• _Task input_:

--

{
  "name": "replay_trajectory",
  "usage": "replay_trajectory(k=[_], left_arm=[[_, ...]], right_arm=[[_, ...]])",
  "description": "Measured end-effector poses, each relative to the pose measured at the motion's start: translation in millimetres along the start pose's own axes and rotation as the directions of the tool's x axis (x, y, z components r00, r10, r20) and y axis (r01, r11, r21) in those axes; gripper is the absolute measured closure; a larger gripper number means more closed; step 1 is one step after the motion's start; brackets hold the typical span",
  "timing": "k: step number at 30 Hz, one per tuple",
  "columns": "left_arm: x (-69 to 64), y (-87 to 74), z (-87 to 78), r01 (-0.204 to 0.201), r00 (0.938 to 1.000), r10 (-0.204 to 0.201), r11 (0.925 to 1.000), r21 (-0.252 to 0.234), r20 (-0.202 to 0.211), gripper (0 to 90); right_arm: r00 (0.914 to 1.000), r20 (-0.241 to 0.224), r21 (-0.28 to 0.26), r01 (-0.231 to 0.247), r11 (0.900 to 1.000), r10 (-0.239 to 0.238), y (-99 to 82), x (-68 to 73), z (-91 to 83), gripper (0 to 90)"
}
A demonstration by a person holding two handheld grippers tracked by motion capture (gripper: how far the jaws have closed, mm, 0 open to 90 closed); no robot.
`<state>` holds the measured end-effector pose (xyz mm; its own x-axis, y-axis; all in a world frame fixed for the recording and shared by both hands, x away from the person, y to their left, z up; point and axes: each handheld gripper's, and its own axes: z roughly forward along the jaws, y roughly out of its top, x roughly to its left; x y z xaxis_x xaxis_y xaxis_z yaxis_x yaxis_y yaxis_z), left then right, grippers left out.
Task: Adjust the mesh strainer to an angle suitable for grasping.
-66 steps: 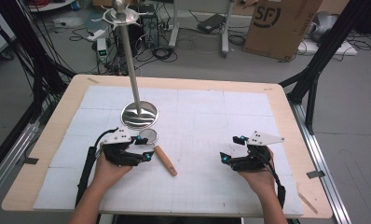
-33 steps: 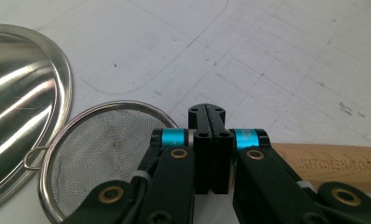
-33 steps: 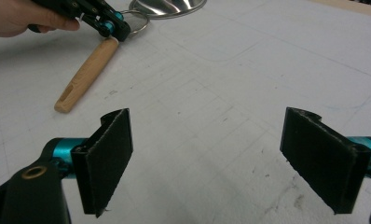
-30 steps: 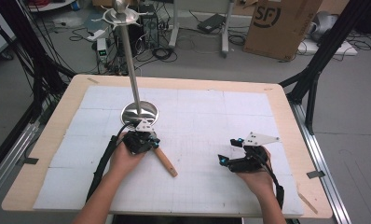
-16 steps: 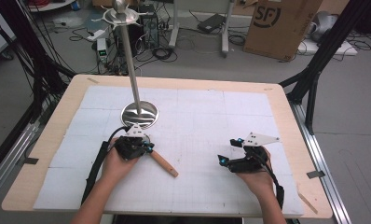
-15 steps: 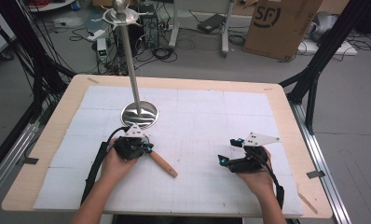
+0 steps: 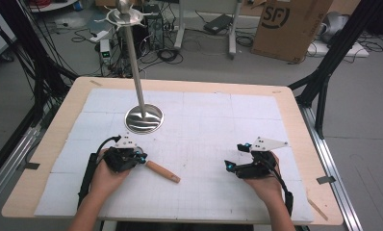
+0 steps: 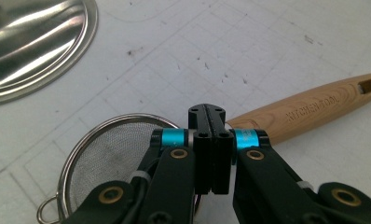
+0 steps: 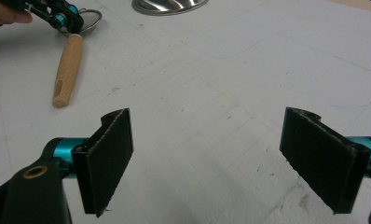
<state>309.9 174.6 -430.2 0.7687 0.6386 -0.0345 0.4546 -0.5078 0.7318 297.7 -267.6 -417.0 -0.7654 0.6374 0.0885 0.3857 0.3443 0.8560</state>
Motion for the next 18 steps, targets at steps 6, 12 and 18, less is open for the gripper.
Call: replay_trajectory(k=[6, 12, 18], left_arm=[[-0.3, -0.7, -1.8, -0.003, 0.9999, 0.003, 0.9996, -0.029, -0.012, 89.5], [-15.6, 8.2, -10.9, -0.072, 0.9938, 0.083, 0.9889, -0.13, 0.075, 89.0], [-47.7, 19.6, 0.2, -0.191, 0.9547, 0.213, 0.9737, -0.124, 0.207, 89.0]], right_arm=[[1.0, -0.001, 0.012, -0.001, 0.9999, 0.001, -0.6, 0.3, 3.0, 16.5], [1.0, -0.002, 0.005, -0.003, 1.0, 0.003, -0.2, 0.2, 1.3, 16.5], [1.0, -0.002, 0.004, -0.006, 1.0, 0.006, -0.3, -0.3, 0.8, 16.6]])
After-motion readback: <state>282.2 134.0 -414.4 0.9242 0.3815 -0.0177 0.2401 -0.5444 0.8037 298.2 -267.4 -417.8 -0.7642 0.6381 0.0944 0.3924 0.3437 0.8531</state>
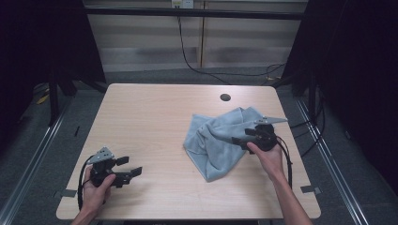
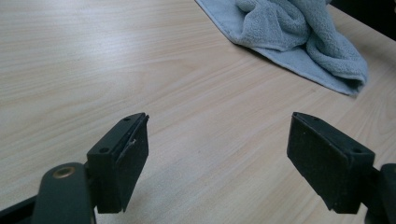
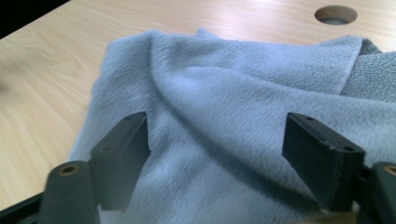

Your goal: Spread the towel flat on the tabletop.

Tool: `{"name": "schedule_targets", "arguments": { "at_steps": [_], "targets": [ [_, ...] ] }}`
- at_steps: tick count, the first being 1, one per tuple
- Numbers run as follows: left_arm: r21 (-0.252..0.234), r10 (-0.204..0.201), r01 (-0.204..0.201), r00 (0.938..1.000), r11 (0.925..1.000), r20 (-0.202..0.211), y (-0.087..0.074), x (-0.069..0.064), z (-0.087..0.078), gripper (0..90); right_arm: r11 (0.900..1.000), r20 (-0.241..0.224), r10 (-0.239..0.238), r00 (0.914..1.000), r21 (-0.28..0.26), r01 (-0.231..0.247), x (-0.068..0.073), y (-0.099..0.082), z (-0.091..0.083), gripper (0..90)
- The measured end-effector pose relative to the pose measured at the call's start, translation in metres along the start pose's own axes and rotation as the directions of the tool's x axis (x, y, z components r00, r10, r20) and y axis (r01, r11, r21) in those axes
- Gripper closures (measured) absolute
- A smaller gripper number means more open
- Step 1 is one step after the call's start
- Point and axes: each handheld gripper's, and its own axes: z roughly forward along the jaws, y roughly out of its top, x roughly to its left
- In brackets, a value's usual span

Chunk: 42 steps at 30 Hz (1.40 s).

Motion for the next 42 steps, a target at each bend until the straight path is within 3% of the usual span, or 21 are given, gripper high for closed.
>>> {"name": "schedule_targets", "arguments": {
  "at_steps": [3, 4, 7, 10, 11, 13, 14, 17, 19, 21, 23, 27, 31, 32, 39, 41, 42],
  "targets": [
    [0.004, 0.005, -0.005, 1.0000, 1.0000, 0.000, 0.000, 0.000, 0.000, 20.6, 0.9997, -0.014, 0.022, 0.9997, 0.008, -0.022, -0.009, 0.005, 0.007, 20.2],
    [0.004, 0.007, -0.007, 1.0000, 1.0000, 0.002, 0.000, -0.001, 0.000, 20.6, 0.9991, 0.000, 0.026, 0.9997, 0.034, -0.026, -0.018, 0.009, 0.012, 17.2],
    [0.005, 0.007, -0.007, 1.0000, 1.0000, 0.004, 0.000, 0.000, 0.000, 20.6, 0.9970, 0.000, 0.026, 0.9997, 0.073, -0.026, -0.026, 0.008, 0.021, 16.2],
    [0.006, 0.008, -0.008, 1.0000, 0.9999, 0.003, 0.000, 0.000, 0.001, 20.6, 0.9941, 0.006, 0.014, 0.9999, 0.107, -0.015, -0.028, 0.003, 0.029, 20.4],
    [0.008, 0.011, -0.011, 0.9999, 0.9999, 0.004, 0.000, 0.000, 0.001, 20.6, 0.9897, 0.015, 0.003, 0.9999, 0.143, -0.005, -0.029, -0.005, 0.040, 21.0],
    [0.010, 0.010, -0.010, 0.9999, 0.9999, 0.004, 0.000, -0.001, 0.001, 20.6, 0.9893, 0.013, -0.004, 0.9999, 0.146, 0.002, -0.028, -0.007, 0.043, 21.5],
    [0.010, 0.010, -0.010, 0.9999, 0.9999, 0.003, 0.000, 0.000, 0.001, 20.6, 0.9903, 0.030, -0.016, 0.9994, 0.139, 0.012, -0.025, -0.012, 0.048, 31.5],
    [0.010, 0.009, -0.009, 1.0000, 0.9999, 0.003, 0.000, 0.000, 0.003, 20.6, 0.9893, 0.035, -0.043, 0.9985, 0.141, 0.037, -0.020, -0.016, 0.049, 46.3],
    [0.007, 0.008, -0.008, 1.0000, 0.9999, 0.004, 0.000, -0.001, 0.003, 20.6, 0.9884, 0.026, -0.042, 0.9988, 0.147, 0.038, -0.019, -0.017, 0.048, 49.9],
    [0.007, 0.009, -0.009, 1.0000, 0.9999, 0.001, 0.000, -0.001, 0.003, 20.6, 0.9889, 0.008, -0.044, 0.9990, 0.143, 0.042, -0.012, -0.022, 0.046, 60.5],
    [0.006, 0.008, -0.008, 1.0000, 0.9999, 0.001, 0.001, -0.001, 0.002, 20.6, 0.9883, 0.002, -0.045, 0.9990, 0.146, 0.044, -0.010, -0.023, 0.045, 63.2],
    [0.008, 0.008, -0.008, 1.0000, 0.9999, 0.006, 0.001, -0.002, 0.004, 20.6, 0.9887, -0.059, -0.054, 0.9968, 0.137, 0.062, 0.011, -0.031, 0.043, 70.5],
    [0.012, -0.013, 0.013, 0.9997, 0.9998, 0.023, 0.003, -0.005, 0.009, 26.4, 0.9867, -0.096, -0.063, 0.9934, 0.143, 0.076, 0.027, -0.035, 0.042, 73.0],
    [0.020, -0.004, 0.003, 0.9997, 0.9998, 0.024, 0.004, -0.009, 0.011, 30.9, 0.9855, -0.099, -0.072, 0.9926, 0.147, 0.086, 0.031, -0.035, 0.043, 73.1],
    [0.044, 0.040, -0.043, 0.9973, 0.9981, 0.062, 0.009, -0.027, 0.025, 33.1, 0.9813, -0.120, -0.112, 0.9864, 0.143, 0.129, 0.057, -0.041, 0.043, 74.3],
    [0.047, 0.042, -0.045, 0.9971, 0.9979, 0.064, 0.009, -0.028, 0.025, 33.7, 0.9814, -0.126, -0.105, 0.9864, 0.146, 0.124, 0.059, -0.042, 0.043, 74.3],
    [0.049, 0.059, -0.062, 0.9958, 0.9969, 0.070, 0.010, -0.028, 0.025, 37.0, 0.9784, -0.139, -0.122, 0.9827, 0.150, 0.143, 0.066, -0.044, 0.042, 74.3]
  ]
}}
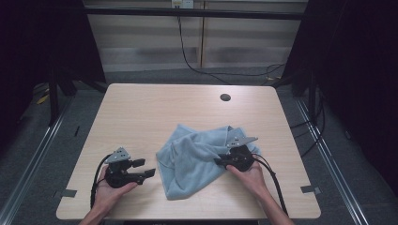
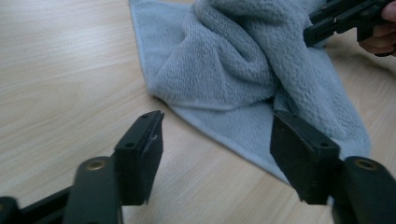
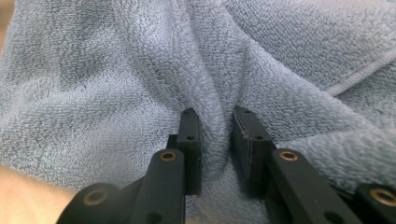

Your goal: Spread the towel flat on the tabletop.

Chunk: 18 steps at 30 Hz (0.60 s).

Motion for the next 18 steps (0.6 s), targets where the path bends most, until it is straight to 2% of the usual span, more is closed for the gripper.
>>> {"name": "schedule_targets", "arguments": {
  "at_steps": [3, 4, 9, 11, 12, 14, 15, 17, 18],
  "targets": [
    [-0.005, 0.003, -0.003, 1.0000, 1.0000, 0.007, 0.000, 0.000, 0.001, 43.6, 1.0000, -0.021, -0.001, 0.9998, -0.005, 0.001, 0.005, -0.002, 0.000, 74.4],
    [-0.003, 0.024, -0.024, 0.9997, 0.9997, 0.001, 0.000, -0.001, 0.002, 48.3, 1.0000, -0.041, -0.009, 0.9991, -0.004, 0.009, 0.011, -0.003, 0.000, 74.7],
    [-0.001, 0.030, -0.030, 0.9995, 0.9995, 0.002, 0.000, -0.001, 0.008, 48.4, 0.9996, -0.072, -0.027, 0.9970, 0.001, 0.028, 0.021, -0.005, 0.001, 74.7],
    [-0.003, 0.026, -0.026, 0.9996, 0.9997, 0.008, 0.001, 0.000, 0.010, 43.8, 0.9994, -0.105, -0.036, 0.9939, -0.003, 0.036, 0.028, -0.006, 0.003, 74.8],
    [0.001, 0.022, -0.022, 0.9994, 0.9998, 0.027, 0.001, 0.001, 0.013, 42.9, 0.9993, -0.108, -0.038, 0.9934, -0.003, 0.038, 0.030, -0.007, 0.003, 74.8],
    [0.017, 0.026, -0.026, 0.9993, 0.9995, 0.028, 0.000, 0.001, 0.016, 43.0, 0.9992, -0.115, -0.041, 0.9925, 0.001, 0.041, 0.033, -0.007, 0.003, 74.8],
    [0.047, 0.035, -0.037, 0.9984, 0.9982, 0.044, -0.001, 0.000, 0.021, 50.3, 0.9985, -0.129, -0.053, 0.9902, 0.004, 0.054, 0.040, -0.007, 0.004, 74.7],
    [0.057, 0.044, -0.047, 0.9976, 0.9972, 0.054, -0.002, 0.000, 0.023, 61.3, 0.9974, -0.137, -0.068, 0.9883, 0.015, 0.071, 0.046, -0.007, 0.003, 74.7],
    [0.061, 0.050, -0.055, 0.9958, 0.9966, 0.077, -0.003, -0.001, 0.023, 70.4, 0.9970, -0.133, -0.071, 0.9886, 0.020, 0.075, 0.048, -0.007, 0.003, 74.5]
  ]
}}
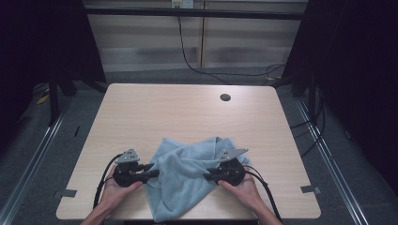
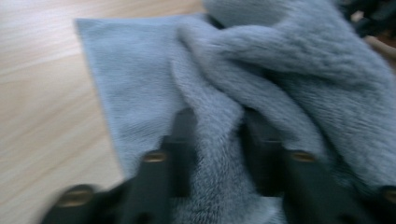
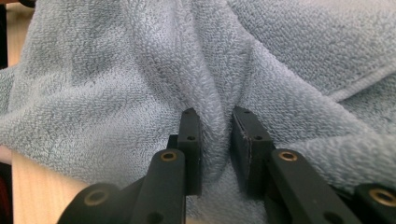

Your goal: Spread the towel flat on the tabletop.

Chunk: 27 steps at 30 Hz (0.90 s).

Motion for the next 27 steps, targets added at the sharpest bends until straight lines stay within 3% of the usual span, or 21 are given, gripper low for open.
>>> {"name": "schedule_targets", "arguments": {
  "at_steps": [2, 5, 7, 8, 11, 15, 18, 20, 21, 23, 24, 25, 26, 27],
  "targets": [
    [0.010, 0.016, -0.016, 0.9997, 0.9998, 0.018, 0.000, -0.001, -0.002, 77.2, 0.9999, -0.014, 0.011, 0.9998, -0.007, -0.011, 0.002, -0.001, -0.001, 73.8],
    [0.033, 0.012, -0.014, 0.9967, 0.9994, 0.081, -0.005, -0.009, -0.013, 79.4, 0.9998, -0.033, 0.017, 0.9993, -0.012, -0.017, 0.006, -0.005, -0.006, 71.7],
    [0.036, 0.018, -0.021, 0.9958, 0.9991, 0.090, -0.007, -0.012, -0.017, 78.9, 0.9998, -0.040, 0.014, 0.9991, -0.009, -0.015, 0.008, -0.006, -0.007, 70.7],
    [0.033, -0.006, 0.003, 0.9940, 0.9995, 0.110, -0.011, -0.015, -0.021, 78.9, 0.9998, -0.048, 0.016, 0.9987, -0.012, -0.016, 0.012, -0.008, -0.009, 69.9],
    [0.015, -0.026, 0.024, 0.9933, 0.9996, 0.113, -0.014, -0.017, -0.031, 70.5, 0.9998, -0.060, 0.002, 0.9982, -0.017, -0.003, 0.023, -0.008, -0.018, 63.8],
    [-0.052, -0.039, 0.045, 0.9932, 0.9976, 0.110, -0.002, -0.009, -0.044, 59.7, 0.9968, -0.053, -0.001, 0.9986, -0.079, -0.003, 0.021, 0.002, -0.035, 60.1],
    [-0.094, -0.032, 0.040, 0.9958, 0.9948, 0.085, 0.015, -0.001, -0.050, 57.7, 0.9919, -0.024, 0.002, 0.9997, -0.127, -0.005, 0.010, 0.011, -0.050, 58.9],
    [-0.106, -0.029, 0.036, 0.9972, 0.9937, 0.070, 0.022, 0.002, -0.050, 57.7, 0.9917, -0.003, 0.004, 1.0000, -0.128, -0.004, 0.005, 0.015, -0.054, 59.0],
    [-0.113, -0.019, 0.026, 0.9981, 0.9932, 0.059, 0.033, 0.005, -0.048, 57.7, 0.9918, 0.017, 0.004, 0.9998, -0.127, -0.002, -0.001, 0.018, -0.057, 59.0],
    [-0.124, -0.026, 0.034, 0.9976, 0.9916, 0.064, 0.046, 0.009, -0.040, 57.5, 0.9915, 0.061, 0.032, 0.9976, -0.128, -0.024, -0.022, 0.023, -0.058, 58.1],
    [-0.127, -0.036, 0.045, 0.9968, 0.9909, 0.071, 0.057, 0.013, -0.027, 56.7, 0.9926, 0.089, 0.044, 0.9951, -0.117, -0.033, -0.034, 0.025, -0.054, 57.0],
    [-0.127, -0.036, 0.045, 0.9968, 0.9909, 0.071, 0.057, 0.013, -0.027, 55.8, 0.9926, 0.089, 0.044, 0.9951, -0.117, -0.033, -0.034, 0.025, -0.054, 57.0],
    [-0.127, -0.046, 0.054, 0.9964, 0.9903, 0.071, 0.064, 0.014, -0.015, 55.5, 0.9929, 0.118, 0.069, 0.9906, -0.104, -0.057, -0.049, 0.027, -0.046, 54.4],
    [-0.107, -0.052, 0.061, 0.9949, 0.9923, 0.086, 0.070, 0.014, 0.001, 55.0, 0.9929, 0.121, 0.074, 0.9898, -0.102, -0.062, -0.052, 0.027, -0.043, 54.3]
  ]
}}
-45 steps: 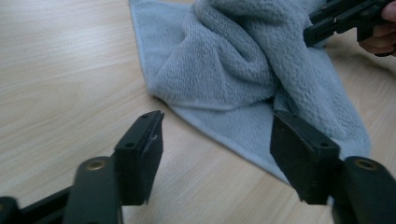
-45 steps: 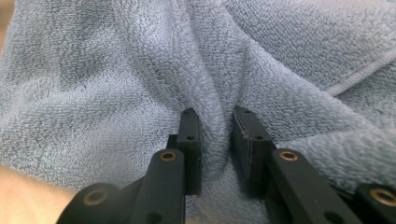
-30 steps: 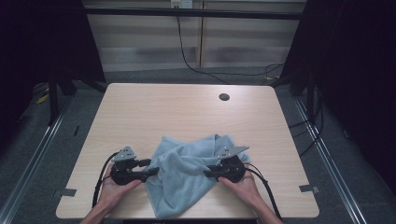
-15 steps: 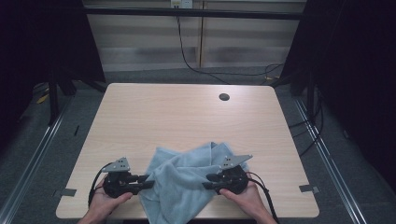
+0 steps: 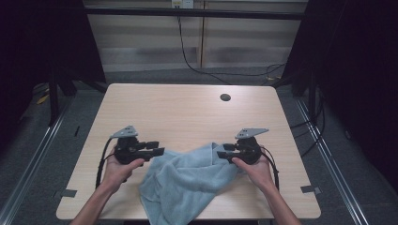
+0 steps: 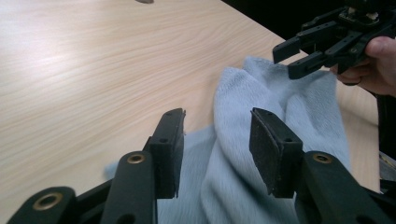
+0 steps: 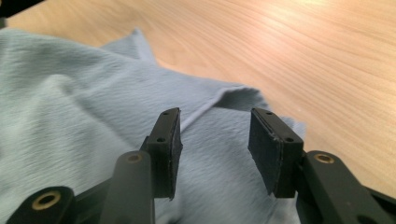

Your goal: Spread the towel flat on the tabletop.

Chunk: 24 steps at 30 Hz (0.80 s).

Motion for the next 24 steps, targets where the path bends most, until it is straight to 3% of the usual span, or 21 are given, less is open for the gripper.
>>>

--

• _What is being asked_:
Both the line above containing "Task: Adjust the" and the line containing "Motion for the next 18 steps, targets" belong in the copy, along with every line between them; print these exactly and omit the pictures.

• _Solution for this exercise_:
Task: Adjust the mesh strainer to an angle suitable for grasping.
-66 steps: 
-33 steps: 
-33 steps: 
-30 steps: 
-16 steps: 
-15 steps: 
+0 steps: 
+0 steps: 
+0 steps: 
<state>309.9 174.6 -430.2 0.7687 0.6386 -0.0345 0.4546 -0.5078 0.7318 297.7 -267.6 -417.0 -0.7654 0.6374 0.0885 0.3857 0.3443 0.8560</state>
Motion for the next 18 steps, targets at steps 6, 12 and 18, less is open for the gripper.

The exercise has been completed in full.